:: Information shown ::
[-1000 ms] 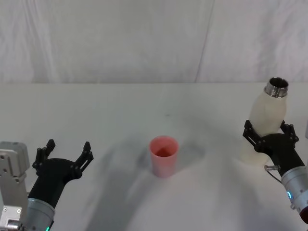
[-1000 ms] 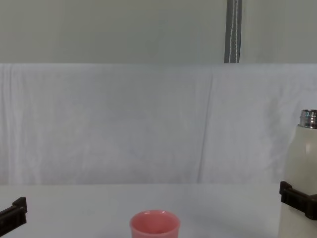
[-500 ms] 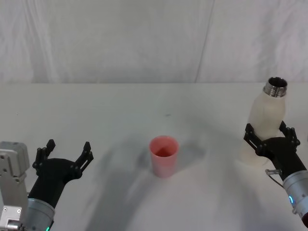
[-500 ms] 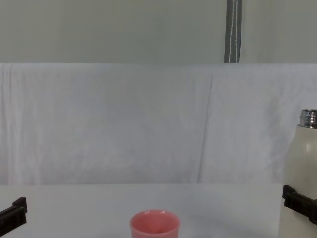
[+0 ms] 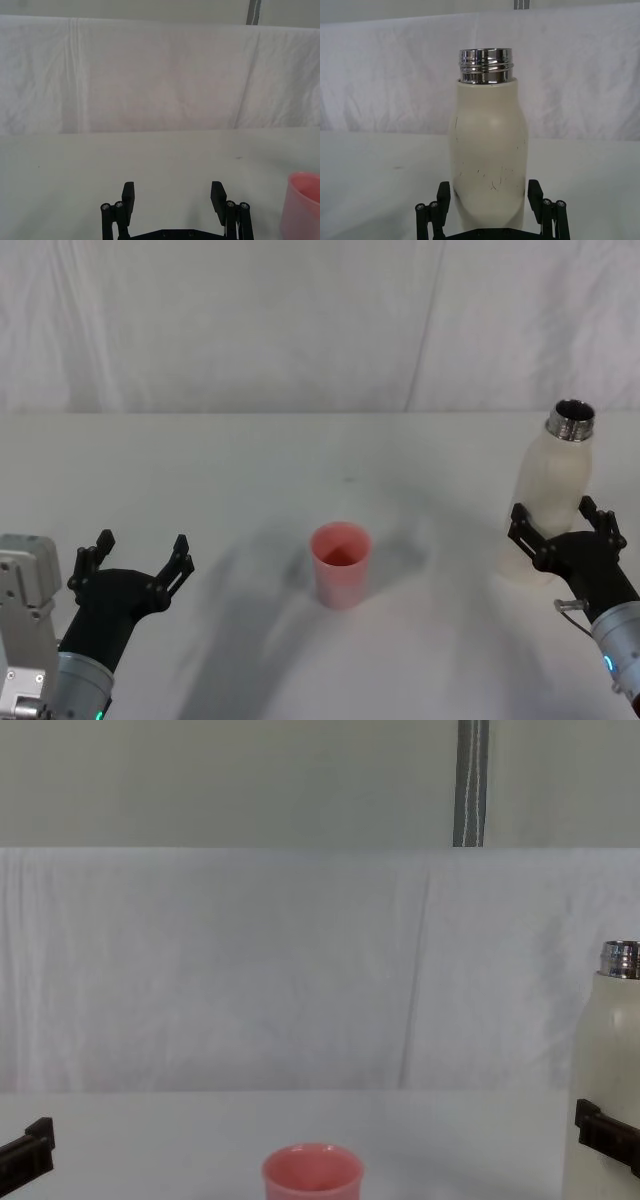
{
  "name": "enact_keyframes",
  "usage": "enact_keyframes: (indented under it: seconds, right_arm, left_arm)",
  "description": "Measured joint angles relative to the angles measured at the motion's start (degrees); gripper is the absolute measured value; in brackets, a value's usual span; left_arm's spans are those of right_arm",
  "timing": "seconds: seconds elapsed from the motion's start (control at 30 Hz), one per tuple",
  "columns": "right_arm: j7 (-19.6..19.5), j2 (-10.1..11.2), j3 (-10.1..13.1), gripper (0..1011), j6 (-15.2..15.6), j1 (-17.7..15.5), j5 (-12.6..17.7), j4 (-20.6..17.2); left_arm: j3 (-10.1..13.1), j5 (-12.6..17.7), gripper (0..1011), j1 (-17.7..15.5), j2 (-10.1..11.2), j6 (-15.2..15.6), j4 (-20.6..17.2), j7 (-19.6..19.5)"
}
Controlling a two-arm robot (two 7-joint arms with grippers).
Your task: Grasp the thermos with one hand and pour water into the cup lid.
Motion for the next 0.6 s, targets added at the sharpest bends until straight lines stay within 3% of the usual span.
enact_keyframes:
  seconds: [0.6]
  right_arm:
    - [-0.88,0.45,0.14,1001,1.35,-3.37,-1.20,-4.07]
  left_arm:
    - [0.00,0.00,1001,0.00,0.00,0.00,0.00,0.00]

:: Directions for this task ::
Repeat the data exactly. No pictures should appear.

:: Answer section ::
[-1000 ms] 
[-1000 ms] 
[-500 ms] 
[-500 ms] 
[+0 ms] 
{
  "name": "enact_keyframes",
  "usage": "enact_keyframes: (indented under it: seconds, right_arm, left_arm)",
  "description": "Measured joint angles relative to the angles measured at the motion's start (degrees); gripper is the absolute measured value; in brackets, a value's usual span; left_arm's spans are those of right_arm",
  "timing": "seconds: seconds elapsed from the motion's start (control at 30 Hz), one per tuple",
  "columns": "right_arm: j7 (-19.6..19.5), j2 (-10.1..11.2), j3 (-10.1..13.1), gripper (0..1011), j6 (-15.2..15.6), j1 (-17.7..15.5), j5 (-12.6..17.7), j4 (-20.6..17.2); left_arm: j3 (-10.1..13.1), j5 (-12.6..17.7), gripper (0..1011), j1 (-17.7..15.5), j2 (-10.1..11.2), j6 (-15.2..15.6), j4 (-20.6..17.2), j7 (-19.6..19.5)"
}
Controlling a two-arm robot (two 7-joint arms with grippers).
Your task: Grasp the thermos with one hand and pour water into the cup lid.
Motion for the next 0.6 s, targets added at the sharpest bends until straight lines stay within 3% of the usual span.
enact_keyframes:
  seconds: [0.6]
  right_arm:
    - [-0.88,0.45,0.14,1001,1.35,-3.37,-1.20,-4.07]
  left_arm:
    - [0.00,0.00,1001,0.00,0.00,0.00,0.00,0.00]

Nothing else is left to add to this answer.